:: Task directions ::
Repeat the lines from the line with "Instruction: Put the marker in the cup" to the line with "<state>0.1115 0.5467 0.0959" in the listing below, keeping both end lines and adding nothing.

:: Provided material ::
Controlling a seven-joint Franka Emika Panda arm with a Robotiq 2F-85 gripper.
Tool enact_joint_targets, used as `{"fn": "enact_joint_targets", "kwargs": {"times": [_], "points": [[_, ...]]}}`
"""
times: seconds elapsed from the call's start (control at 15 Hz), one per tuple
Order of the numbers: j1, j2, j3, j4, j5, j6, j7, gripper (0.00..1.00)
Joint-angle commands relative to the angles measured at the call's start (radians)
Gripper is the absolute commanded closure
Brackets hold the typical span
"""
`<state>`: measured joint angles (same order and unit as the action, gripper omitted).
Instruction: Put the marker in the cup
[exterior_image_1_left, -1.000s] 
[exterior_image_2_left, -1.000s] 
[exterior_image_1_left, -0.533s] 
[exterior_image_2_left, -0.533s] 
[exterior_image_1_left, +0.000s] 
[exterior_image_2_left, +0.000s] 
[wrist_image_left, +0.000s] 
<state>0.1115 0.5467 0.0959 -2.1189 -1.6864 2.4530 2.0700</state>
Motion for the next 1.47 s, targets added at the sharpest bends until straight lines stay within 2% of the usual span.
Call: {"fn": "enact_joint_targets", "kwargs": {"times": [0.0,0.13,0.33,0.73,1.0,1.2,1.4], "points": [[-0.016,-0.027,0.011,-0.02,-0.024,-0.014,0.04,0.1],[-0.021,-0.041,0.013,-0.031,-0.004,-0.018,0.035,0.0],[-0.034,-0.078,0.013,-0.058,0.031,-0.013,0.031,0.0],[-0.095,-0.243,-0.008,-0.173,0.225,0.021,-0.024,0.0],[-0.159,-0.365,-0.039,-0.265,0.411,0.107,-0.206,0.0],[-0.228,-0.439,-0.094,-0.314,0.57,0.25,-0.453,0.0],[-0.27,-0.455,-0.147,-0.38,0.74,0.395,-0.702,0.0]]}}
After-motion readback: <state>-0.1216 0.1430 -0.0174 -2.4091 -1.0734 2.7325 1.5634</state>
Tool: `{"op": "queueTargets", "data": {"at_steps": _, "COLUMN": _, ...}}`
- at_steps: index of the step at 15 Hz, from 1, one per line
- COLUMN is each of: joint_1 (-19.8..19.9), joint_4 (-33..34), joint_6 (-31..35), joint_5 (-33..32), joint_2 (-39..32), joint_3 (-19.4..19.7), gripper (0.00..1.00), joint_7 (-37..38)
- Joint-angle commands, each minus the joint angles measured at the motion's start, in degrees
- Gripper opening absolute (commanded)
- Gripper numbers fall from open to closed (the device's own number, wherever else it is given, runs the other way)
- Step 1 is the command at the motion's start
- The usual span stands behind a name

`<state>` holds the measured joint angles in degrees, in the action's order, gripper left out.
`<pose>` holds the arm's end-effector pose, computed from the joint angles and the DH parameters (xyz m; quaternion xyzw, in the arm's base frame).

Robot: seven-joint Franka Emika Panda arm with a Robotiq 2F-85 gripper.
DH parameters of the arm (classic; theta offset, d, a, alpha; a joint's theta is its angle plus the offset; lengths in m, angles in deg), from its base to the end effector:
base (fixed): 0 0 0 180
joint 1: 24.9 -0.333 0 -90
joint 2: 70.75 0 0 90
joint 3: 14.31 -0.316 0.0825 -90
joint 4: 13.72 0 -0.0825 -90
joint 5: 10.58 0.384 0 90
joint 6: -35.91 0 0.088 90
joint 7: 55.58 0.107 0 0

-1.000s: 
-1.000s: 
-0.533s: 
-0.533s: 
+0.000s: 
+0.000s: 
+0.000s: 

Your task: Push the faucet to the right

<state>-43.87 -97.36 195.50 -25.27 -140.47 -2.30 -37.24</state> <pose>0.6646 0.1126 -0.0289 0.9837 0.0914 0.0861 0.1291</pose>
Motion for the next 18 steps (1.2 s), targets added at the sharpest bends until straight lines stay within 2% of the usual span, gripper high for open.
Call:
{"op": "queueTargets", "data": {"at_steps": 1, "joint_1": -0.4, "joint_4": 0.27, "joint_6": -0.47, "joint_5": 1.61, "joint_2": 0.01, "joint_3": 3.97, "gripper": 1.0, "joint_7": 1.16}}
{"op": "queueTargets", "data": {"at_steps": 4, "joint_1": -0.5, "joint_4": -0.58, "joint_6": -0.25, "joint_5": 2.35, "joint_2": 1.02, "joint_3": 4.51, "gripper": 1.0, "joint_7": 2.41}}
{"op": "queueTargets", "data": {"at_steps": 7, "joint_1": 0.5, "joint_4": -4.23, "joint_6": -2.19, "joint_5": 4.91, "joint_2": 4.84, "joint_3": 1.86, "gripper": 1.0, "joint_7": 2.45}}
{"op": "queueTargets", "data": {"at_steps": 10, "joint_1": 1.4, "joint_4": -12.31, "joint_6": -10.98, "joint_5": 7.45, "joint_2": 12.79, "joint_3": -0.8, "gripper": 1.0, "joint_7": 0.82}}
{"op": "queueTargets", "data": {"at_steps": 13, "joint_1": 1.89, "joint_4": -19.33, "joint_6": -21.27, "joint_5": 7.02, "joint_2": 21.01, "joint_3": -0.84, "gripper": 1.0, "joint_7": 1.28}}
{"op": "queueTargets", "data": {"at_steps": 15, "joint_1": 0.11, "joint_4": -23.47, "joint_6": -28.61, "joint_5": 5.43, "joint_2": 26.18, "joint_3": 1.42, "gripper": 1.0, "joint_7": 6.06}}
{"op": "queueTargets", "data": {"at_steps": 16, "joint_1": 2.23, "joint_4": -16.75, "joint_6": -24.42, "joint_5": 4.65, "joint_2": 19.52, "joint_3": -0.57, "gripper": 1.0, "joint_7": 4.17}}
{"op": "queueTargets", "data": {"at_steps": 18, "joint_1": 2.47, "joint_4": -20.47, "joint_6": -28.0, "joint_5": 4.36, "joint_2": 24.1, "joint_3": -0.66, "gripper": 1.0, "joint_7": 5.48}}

:: Exercise solution ::
Instruction: Put the marker in the cup
[exterior_image_1_left, -1.000s] 
[exterior_image_2_left, -1.000s] 
[exterior_image_1_left, -0.533s] 
[exterior_image_2_left, -0.533s] 
[exterior_image_1_left, +0.000s] 
[exterior_image_2_left, +0.000s] 
[wrist_image_left, +0.000s] 
<state>0.1115 0.5467 0.0959 -2.1189 -1.6864 2.4530 2.0700</state>

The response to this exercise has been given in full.